-- The task --
Scan the records and identify every line in which the string "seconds" occurs, then return those lines.

==============================

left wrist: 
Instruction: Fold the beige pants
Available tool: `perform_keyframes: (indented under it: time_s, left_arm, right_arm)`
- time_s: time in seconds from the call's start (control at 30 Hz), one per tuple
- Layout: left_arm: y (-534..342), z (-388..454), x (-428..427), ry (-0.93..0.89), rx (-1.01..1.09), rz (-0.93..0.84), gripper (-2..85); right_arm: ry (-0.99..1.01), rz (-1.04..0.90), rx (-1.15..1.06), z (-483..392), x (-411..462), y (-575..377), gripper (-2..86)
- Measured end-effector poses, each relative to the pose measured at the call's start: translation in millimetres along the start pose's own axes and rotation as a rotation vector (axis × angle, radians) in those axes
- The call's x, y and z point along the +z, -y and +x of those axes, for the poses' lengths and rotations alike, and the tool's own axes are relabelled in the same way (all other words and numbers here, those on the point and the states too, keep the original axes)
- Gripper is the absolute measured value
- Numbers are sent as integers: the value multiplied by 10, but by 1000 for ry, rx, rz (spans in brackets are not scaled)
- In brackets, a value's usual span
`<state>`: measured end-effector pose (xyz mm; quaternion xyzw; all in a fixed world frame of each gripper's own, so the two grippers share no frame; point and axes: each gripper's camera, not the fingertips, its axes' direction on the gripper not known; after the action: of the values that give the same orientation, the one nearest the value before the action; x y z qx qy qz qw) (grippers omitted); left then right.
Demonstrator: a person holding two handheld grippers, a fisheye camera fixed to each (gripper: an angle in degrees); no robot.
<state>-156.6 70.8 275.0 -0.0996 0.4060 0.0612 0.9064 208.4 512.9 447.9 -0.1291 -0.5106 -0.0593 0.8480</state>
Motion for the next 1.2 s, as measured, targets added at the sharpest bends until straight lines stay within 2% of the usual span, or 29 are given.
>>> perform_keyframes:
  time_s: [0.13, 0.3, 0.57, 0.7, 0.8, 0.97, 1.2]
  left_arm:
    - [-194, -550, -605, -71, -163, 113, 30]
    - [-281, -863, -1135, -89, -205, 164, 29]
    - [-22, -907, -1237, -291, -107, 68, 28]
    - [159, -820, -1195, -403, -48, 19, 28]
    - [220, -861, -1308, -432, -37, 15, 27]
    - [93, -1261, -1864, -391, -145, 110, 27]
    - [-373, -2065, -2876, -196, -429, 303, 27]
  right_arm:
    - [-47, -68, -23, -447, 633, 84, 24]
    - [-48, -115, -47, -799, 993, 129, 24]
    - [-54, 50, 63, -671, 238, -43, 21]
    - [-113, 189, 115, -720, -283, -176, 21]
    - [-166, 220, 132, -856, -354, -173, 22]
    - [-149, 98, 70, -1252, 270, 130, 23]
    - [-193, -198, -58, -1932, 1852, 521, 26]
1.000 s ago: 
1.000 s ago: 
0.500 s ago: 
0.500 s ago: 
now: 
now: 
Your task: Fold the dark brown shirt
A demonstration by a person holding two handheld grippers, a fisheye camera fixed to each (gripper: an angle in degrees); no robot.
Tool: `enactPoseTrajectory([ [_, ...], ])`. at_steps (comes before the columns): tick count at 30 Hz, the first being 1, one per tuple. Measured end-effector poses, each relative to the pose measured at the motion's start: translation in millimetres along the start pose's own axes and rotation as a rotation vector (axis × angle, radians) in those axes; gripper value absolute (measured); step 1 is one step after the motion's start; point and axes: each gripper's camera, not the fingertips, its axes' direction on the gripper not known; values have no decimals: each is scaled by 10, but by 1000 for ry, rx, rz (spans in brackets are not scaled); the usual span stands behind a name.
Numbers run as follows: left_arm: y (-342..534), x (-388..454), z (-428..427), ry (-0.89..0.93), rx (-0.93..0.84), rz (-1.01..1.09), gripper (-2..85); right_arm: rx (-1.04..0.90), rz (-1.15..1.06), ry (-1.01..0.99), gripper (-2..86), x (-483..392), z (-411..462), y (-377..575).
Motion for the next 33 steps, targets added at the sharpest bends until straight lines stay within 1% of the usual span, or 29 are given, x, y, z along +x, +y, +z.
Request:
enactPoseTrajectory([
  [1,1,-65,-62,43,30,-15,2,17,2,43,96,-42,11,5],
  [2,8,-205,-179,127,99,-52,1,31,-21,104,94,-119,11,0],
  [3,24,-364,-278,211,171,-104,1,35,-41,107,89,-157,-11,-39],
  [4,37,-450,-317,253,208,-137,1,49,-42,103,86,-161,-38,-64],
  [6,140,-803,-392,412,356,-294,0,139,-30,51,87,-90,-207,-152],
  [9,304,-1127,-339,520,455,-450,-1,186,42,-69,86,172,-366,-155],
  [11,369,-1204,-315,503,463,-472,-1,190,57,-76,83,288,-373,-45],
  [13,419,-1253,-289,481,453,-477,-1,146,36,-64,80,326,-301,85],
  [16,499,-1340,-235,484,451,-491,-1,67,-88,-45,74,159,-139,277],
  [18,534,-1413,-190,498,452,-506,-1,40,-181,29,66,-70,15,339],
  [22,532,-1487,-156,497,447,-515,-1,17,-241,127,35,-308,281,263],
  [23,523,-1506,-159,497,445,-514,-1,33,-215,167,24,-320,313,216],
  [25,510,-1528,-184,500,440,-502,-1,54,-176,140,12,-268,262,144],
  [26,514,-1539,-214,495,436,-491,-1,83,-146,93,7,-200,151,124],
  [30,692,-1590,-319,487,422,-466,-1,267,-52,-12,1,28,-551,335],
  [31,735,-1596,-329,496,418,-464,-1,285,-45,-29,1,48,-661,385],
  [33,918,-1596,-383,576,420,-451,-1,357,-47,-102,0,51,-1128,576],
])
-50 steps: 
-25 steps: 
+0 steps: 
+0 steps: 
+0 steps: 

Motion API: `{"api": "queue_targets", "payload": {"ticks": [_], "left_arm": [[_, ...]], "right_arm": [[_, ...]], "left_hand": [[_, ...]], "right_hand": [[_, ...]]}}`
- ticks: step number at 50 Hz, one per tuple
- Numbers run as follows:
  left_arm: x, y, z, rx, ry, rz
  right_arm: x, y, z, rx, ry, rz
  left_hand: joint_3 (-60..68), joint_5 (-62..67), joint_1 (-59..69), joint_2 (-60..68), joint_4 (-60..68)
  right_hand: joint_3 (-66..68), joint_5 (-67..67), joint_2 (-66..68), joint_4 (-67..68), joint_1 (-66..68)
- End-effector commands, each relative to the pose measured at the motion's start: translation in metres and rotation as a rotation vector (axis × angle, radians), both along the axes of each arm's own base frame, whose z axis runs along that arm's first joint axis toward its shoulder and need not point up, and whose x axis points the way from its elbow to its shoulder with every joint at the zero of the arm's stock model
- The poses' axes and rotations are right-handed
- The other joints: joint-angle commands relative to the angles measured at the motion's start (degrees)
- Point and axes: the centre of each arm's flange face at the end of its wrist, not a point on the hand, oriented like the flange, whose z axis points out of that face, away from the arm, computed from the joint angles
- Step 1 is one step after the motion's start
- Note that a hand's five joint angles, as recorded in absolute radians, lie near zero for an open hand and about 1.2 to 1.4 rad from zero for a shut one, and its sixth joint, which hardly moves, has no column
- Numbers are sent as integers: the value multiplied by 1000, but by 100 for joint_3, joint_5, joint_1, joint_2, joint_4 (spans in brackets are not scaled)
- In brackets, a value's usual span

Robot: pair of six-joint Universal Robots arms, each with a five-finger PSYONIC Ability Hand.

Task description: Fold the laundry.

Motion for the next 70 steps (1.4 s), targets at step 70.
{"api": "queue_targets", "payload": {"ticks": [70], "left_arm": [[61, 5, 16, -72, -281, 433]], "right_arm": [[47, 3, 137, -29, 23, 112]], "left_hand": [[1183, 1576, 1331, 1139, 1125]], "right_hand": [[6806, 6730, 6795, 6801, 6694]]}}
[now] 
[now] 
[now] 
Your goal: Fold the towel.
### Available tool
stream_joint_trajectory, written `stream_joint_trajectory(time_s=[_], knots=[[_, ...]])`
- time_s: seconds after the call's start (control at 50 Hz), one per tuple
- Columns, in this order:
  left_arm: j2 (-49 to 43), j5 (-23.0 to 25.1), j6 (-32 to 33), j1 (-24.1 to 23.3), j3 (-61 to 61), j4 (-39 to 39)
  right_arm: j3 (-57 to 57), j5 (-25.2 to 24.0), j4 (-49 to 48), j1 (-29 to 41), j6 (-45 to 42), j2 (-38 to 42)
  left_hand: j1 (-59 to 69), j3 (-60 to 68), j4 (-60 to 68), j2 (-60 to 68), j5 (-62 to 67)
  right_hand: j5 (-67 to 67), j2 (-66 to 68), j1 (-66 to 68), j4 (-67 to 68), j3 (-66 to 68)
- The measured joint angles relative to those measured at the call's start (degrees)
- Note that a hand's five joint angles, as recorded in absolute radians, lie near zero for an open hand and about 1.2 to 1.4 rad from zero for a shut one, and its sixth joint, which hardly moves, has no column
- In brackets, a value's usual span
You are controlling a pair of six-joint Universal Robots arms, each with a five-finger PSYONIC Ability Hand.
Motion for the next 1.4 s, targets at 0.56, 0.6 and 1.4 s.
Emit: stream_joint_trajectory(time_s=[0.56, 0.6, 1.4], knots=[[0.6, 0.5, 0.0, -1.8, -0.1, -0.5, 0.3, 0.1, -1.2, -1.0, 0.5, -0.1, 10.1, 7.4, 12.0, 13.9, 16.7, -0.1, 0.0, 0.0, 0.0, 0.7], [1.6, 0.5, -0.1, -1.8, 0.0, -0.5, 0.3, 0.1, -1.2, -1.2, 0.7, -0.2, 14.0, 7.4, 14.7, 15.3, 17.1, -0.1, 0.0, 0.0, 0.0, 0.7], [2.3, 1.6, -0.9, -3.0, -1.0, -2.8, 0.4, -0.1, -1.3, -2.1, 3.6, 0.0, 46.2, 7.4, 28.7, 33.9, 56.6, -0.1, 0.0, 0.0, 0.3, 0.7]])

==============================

-- Exercise result --
- time_s: time in seconds from the call's start (control at 30 Hz), one per tuple
- time_s: seconds after the call's start (control at 50 Hz), one per tuple

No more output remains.